== Directions for this task ==
Repeat the listing exactly as given, omitting every image.

═══ Input data ═══

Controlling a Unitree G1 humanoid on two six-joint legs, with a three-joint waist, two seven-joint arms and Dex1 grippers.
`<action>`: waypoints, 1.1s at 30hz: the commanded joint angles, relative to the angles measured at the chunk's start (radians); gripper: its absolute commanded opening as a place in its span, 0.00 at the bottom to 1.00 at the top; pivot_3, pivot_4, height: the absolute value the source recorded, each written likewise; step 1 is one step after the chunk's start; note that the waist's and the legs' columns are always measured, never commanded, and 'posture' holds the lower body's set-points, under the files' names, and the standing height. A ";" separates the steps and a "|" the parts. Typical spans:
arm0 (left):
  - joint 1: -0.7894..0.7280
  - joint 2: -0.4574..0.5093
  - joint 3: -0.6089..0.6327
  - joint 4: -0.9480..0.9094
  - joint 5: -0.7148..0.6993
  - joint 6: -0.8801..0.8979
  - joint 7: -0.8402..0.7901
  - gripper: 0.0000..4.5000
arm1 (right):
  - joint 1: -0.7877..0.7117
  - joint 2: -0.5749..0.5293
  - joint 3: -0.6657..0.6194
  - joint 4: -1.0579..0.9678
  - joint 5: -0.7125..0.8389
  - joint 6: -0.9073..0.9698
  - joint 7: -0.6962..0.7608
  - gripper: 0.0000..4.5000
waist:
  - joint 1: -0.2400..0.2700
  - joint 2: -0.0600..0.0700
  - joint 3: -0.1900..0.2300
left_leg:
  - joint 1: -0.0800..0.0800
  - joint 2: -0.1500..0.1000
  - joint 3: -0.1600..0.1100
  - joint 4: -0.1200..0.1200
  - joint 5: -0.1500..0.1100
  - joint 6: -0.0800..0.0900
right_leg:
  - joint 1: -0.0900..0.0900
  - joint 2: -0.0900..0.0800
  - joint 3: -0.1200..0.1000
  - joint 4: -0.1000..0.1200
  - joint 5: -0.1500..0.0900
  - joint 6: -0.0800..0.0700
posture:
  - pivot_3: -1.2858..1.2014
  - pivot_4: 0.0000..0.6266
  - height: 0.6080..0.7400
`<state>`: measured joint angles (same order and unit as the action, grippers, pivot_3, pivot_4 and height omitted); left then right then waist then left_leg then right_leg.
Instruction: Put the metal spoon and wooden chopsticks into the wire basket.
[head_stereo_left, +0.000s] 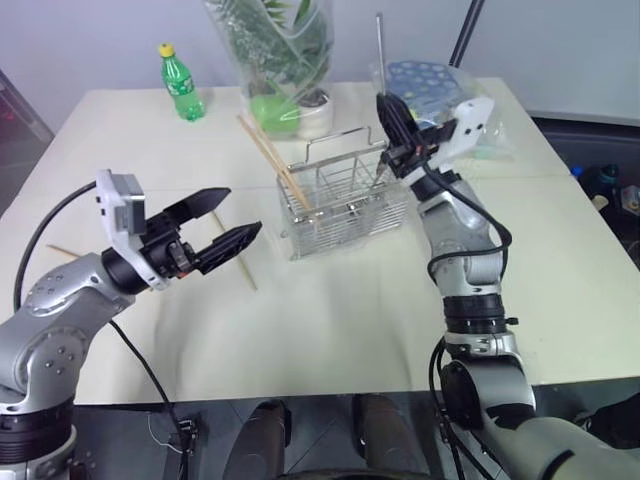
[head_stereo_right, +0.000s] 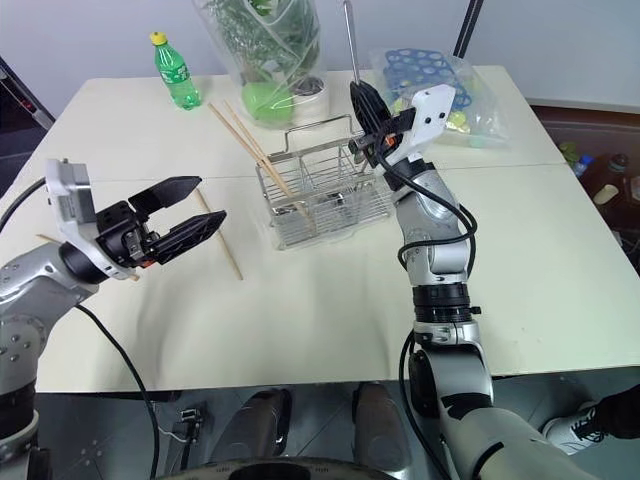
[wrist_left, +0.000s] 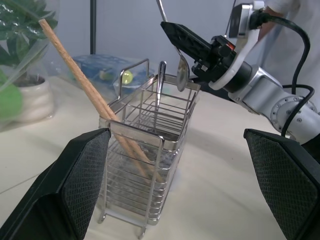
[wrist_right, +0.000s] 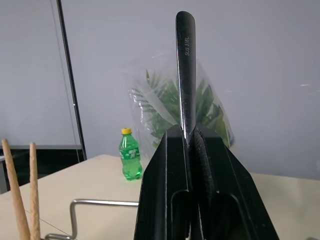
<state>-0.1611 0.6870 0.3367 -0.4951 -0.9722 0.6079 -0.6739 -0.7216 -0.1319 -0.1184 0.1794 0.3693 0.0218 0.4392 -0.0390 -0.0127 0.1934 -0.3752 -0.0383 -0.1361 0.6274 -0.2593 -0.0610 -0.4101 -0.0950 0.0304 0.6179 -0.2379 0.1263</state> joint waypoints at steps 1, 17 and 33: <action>-0.005 0.011 0.027 -0.038 -0.019 -0.002 0.008 1.00 | -0.031 0.003 0.003 0.006 -0.012 -0.059 0.014 0.01 | -0.003 0.000 0.000 | 0.000 0.000 0.000 0.000 0.000 0.000 | 0.000 0.000 0.000 0.000 0.000 0.000 | 0.52 0.24 1.00; -0.002 0.004 0.024 -0.041 -0.015 -0.008 0.023 1.00 | -0.031 0.004 0.005 0.074 -0.016 -0.116 0.071 0.71 | -0.005 0.000 0.000 | 0.000 0.000 0.000 0.000 0.000 0.000 | 0.000 0.000 0.000 0.001 0.000 0.000 | 0.52 0.24 1.00; -0.038 -0.092 0.048 0.014 0.069 -0.063 0.207 1.00 | -0.019 -0.114 -0.002 -0.188 0.029 0.068 0.070 0.98 | -0.003 0.000 0.000 | 0.000 0.000 0.000 0.000 0.000 0.000 | 0.000 0.000 0.000 0.001 0.000 0.000 | 0.52 0.24 1.00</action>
<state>-0.1814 0.6010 0.3528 -0.4723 -0.9247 0.5750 -0.5013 -0.7263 -0.2297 -0.1072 0.0659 0.3712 0.0648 0.5040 -0.0421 -0.0127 0.1935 -0.3752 -0.0384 -0.1365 0.6275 -0.2593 -0.0611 -0.4104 -0.0949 0.0308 0.6186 -0.2379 0.1263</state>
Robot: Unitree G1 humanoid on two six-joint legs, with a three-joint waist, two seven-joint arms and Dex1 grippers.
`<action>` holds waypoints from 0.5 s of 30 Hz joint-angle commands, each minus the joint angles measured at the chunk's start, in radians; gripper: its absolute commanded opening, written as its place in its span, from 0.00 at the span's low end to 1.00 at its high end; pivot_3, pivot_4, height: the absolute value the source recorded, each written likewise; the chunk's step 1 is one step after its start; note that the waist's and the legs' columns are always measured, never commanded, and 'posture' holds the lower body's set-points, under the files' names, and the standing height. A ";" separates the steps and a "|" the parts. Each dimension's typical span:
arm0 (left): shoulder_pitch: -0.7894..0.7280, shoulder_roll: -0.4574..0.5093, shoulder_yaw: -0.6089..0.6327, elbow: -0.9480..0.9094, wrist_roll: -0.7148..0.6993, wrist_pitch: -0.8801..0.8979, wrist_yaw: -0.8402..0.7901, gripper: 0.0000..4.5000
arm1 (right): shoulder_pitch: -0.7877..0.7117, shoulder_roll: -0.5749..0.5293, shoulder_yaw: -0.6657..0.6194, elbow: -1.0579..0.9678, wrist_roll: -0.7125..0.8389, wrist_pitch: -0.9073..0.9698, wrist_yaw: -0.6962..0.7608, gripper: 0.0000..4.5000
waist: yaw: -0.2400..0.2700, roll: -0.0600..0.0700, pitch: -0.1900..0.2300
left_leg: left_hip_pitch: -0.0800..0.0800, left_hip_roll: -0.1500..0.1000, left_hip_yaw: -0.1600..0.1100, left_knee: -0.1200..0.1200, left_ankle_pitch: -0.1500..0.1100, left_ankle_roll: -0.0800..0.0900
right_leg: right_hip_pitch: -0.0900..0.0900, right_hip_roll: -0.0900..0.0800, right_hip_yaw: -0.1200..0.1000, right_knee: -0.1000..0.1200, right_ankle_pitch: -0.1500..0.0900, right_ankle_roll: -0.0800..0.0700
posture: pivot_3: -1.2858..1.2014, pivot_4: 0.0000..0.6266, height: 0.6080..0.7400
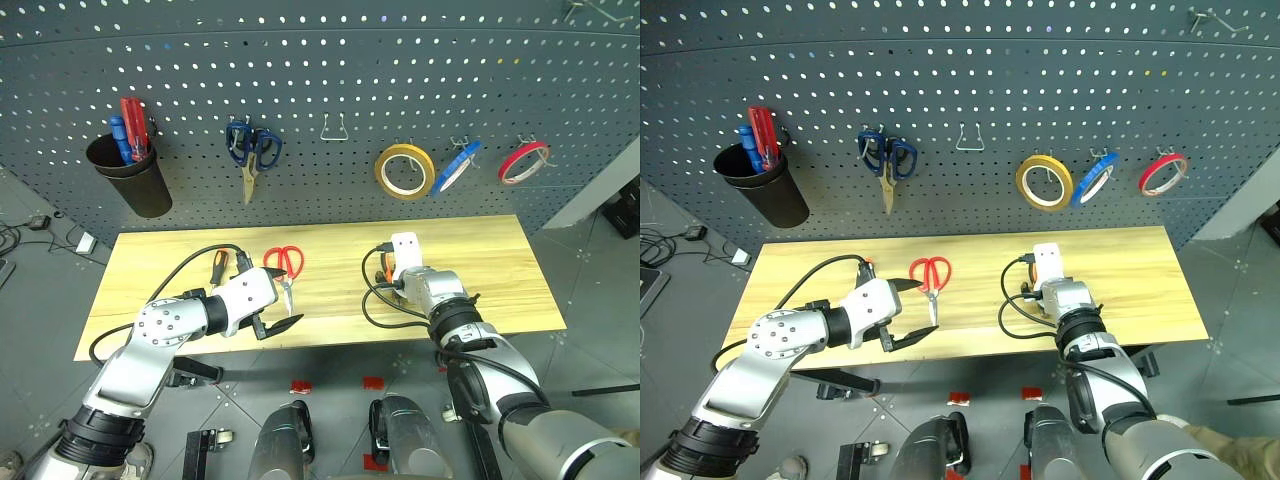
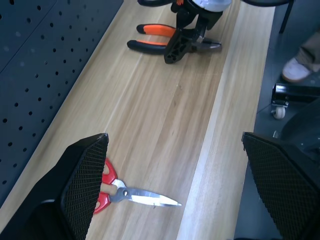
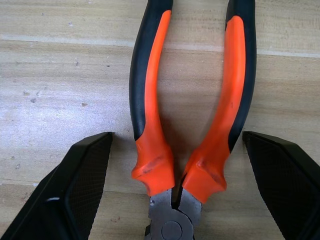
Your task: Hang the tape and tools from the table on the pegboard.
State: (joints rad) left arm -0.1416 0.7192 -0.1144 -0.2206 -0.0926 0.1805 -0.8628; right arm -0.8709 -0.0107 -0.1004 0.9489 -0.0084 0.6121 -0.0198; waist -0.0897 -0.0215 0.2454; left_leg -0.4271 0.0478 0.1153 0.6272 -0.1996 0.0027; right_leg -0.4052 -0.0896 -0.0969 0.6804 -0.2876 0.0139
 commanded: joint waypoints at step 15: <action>0.178 -0.112 0.338 -0.153 -0.223 0.069 0.166 1.00 | 0.400 0.045 0.271 -1.072 -0.019 -0.008 0.135 0.53 | -0.001 0.000 0.000 | -0.007 0.000 -0.001 -0.002 -0.002 -0.001 | -0.006 0.000 0.000 -0.001 -0.002 0.003 | 0.46 0.36 1.00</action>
State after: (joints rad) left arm 0.0295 0.6121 0.1746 -0.3101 -0.2823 0.2505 -0.7206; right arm -0.4652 0.0222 0.1409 0.0385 -0.0203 0.6093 0.1117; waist -0.0903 -0.0215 0.2453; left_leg -0.4342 0.0481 0.1143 0.6258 -0.2013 0.0017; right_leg -0.4114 -0.0897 -0.0975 0.6791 -0.2895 0.0171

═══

== Your solution ==
Controlling a Unitree G1 humanoid on two six-joint legs, with a three-joint waist, two seven-joint arms and Dex1 grippers.
`<action>`: waypoints, 1.1s at 30hz: the commanded joint angles, relative to the angles measured at the chunk's start (radians); gripper: its absolute commanded opening as a place in its span, 0.00 at the bottom to 1.00 at the top; pivot_3, pivot_4, height: the absolute value the source recorded, each written likewise; step 1 is one step after the chunk's start; note that the waist's and the legs' columns are always measured, never commanded, and 'posture' holds the lower body's set-points, under the files' names, and the standing height. A ";" separates the steps and a "|" the parts. Typical spans:
arm0 (left):
  - joint 1: -0.7894..0.7280
  - joint 2: -0.4574..0.5093
  - joint 3: -0.6089..0.6327
  - joint 4: -0.9480..0.9094
  - joint 5: -0.7148..0.6993
  - joint 6: -0.8801..0.8979
  - joint 7: -0.8402..0.7901
  - gripper: 0.0000..4.5000
arm1 (right):
  - joint 1: -0.7877..0.7117
  - joint 2: -0.5749..0.5293
  - joint 3: -0.6657..0.6194
  - joint 4: -1.0579..0.9678
  - joint 5: -0.7125..0.8389
  - joint 6: -0.9073..0.9698
  - joint 7: -0.6962..0.7608
  - gripper: 0.0000..4.5000
waist:
  - joint 1: -0.2400..0.2700
  - joint 2: -0.0600..0.0700
  - joint 3: -0.1900..0.2300
left_leg:
  - joint 1: -0.0800..0.0800
  - joint 2: -0.1500..0.1000
  - joint 3: -0.1600..0.1100
  - joint 4: -0.1200..0.1200
  - joint 5: -0.1500..0.1100
  - joint 6: -0.0800..0.0900
right_leg:
  - joint 1: -0.0900..0.0900
  - joint 2: -0.0900..0.0800
  - joint 3: -0.1200..0.1000
  - joint 4: -0.1000..0.1200
  - joint 5: -0.1500..0.0900
  - joint 6: -0.0800..0.0700
posture:
  - pivot_3: -1.2858..1.2014
  - pivot_4: 0.0000..0.6266
  - height: 0.6080..0.7400
`<state>`: measured joint angles (same order and unit as the action, grippers, pivot_3, pivot_4 and height omitted); left then right then waist then left_leg then right_leg.
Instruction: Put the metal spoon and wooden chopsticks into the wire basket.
[head_stereo_left, +0.000s] 
[head_stereo_right, +0.000s] 
[wrist_left, +0.000s] 
[wrist_right, +0.000s] 
<state>-0.1611 0.6870 0.3367 -0.4951 -0.9722 0.6079 -0.6739 -0.7216 -0.1319 -0.1184 0.1794 0.3693 0.0218 0.4392 -0.0390 -0.0127 0.1934 -0.3752 -0.0383 -0.1361 0.6274 -0.2593 -0.0610 -0.4101 -0.0950 0.0304 0.6179 -0.2379 0.1263</state> joint waypoints at steps 1, 17 and 33: <action>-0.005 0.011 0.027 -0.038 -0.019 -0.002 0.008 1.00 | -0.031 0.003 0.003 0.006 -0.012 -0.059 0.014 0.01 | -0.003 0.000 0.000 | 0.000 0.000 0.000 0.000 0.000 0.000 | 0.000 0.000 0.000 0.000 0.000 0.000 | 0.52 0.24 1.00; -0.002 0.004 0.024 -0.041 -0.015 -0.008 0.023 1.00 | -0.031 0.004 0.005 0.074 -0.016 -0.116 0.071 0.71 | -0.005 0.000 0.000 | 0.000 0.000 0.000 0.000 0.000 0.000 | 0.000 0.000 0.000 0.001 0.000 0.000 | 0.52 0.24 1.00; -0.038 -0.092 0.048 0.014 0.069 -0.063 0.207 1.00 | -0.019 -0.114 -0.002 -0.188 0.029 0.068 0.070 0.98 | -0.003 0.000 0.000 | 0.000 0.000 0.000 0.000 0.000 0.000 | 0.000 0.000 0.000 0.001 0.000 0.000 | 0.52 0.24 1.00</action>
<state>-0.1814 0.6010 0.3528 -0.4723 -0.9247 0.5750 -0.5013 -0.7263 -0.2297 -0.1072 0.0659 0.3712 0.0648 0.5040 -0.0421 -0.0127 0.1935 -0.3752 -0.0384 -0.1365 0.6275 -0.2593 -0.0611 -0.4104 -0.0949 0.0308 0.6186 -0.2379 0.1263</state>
Robot: Unitree G1 humanoid on two six-joint legs, with a three-joint waist, two seven-joint arms and Dex1 grippers.
`<action>` holds waypoints from 0.5 s of 30 Hz joint-angle commands, each minus the joint angles measured at the chunk's start, in radians; gripper: its absolute commanded opening, written as its place in its span, from 0.00 at the span's low end to 1.00 at its high end; pivot_3, pivot_4, height: the absolute value the source recorded, each written likewise; the chunk's step 1 is one step after its start; note that the waist's and the legs' columns are always measured, never commanded, and 'posture' holds the lower body's set-points, under the files' names, and the standing height. A ";" separates the steps and a "|" the parts. Each dimension's typical span:
arm0 (left): shoulder_pitch: -0.7894..0.7280, shoulder_roll: -0.4574..0.5093, shoulder_yaw: -0.6089..0.6327, elbow: -0.9480..0.9094, wrist_roll: -0.7148..0.6993, wrist_pitch: -0.8801..0.8979, wrist_yaw: -0.8402..0.7901, gripper: 0.0000..4.5000
arm1 (right): shoulder_pitch: -0.7877..0.7117, shoulder_roll: -0.5749..0.5293, shoulder_yaw: -0.6657..0.6194, elbow: -1.0579..0.9678, wrist_roll: -0.7125..0.8389, wrist_pitch: -0.9073..0.9698, wrist_yaw: -0.6962..0.7608, gripper: 0.0000..4.5000
waist: yaw: -0.2400..0.2700, roll: -0.0600..0.0700, pitch: -0.1900..0.2300
left_leg: left_hip_pitch: -0.0800..0.0800, left_hip_roll: -0.1500..0.1000, left_hip_yaw: -0.1600..0.1100, left_knee: -0.1200..0.1200, left_ankle_pitch: -0.1500..0.1100, left_ankle_roll: -0.0800..0.0900
right_leg: right_hip_pitch: -0.0900..0.0900, right_hip_roll: -0.0900..0.0800, right_hip_yaw: -0.1200..0.1000, right_knee: -0.1000..0.1200, right_ankle_pitch: -0.1500..0.0900, right_ankle_roll: -0.0800..0.0700
posture: pivot_3: -1.2858..1.2014, pivot_4: 0.0000..0.6266, height: 0.6080..0.7400
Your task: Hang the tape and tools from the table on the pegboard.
State: (joints rad) left arm -0.1416 0.7192 -0.1144 -0.2206 -0.0926 0.1805 -0.8628; right arm -0.8709 -0.0107 -0.1004 0.9489 -0.0084 0.6121 -0.0198; waist -0.0897 -0.0215 0.2454; left_leg -0.4271 0.0478 0.1153 0.6272 -0.1996 0.0027; right_leg -0.4052 -0.0896 -0.0969 0.6804 -0.2876 0.0139
 commanded: joint waypoints at step 15: <action>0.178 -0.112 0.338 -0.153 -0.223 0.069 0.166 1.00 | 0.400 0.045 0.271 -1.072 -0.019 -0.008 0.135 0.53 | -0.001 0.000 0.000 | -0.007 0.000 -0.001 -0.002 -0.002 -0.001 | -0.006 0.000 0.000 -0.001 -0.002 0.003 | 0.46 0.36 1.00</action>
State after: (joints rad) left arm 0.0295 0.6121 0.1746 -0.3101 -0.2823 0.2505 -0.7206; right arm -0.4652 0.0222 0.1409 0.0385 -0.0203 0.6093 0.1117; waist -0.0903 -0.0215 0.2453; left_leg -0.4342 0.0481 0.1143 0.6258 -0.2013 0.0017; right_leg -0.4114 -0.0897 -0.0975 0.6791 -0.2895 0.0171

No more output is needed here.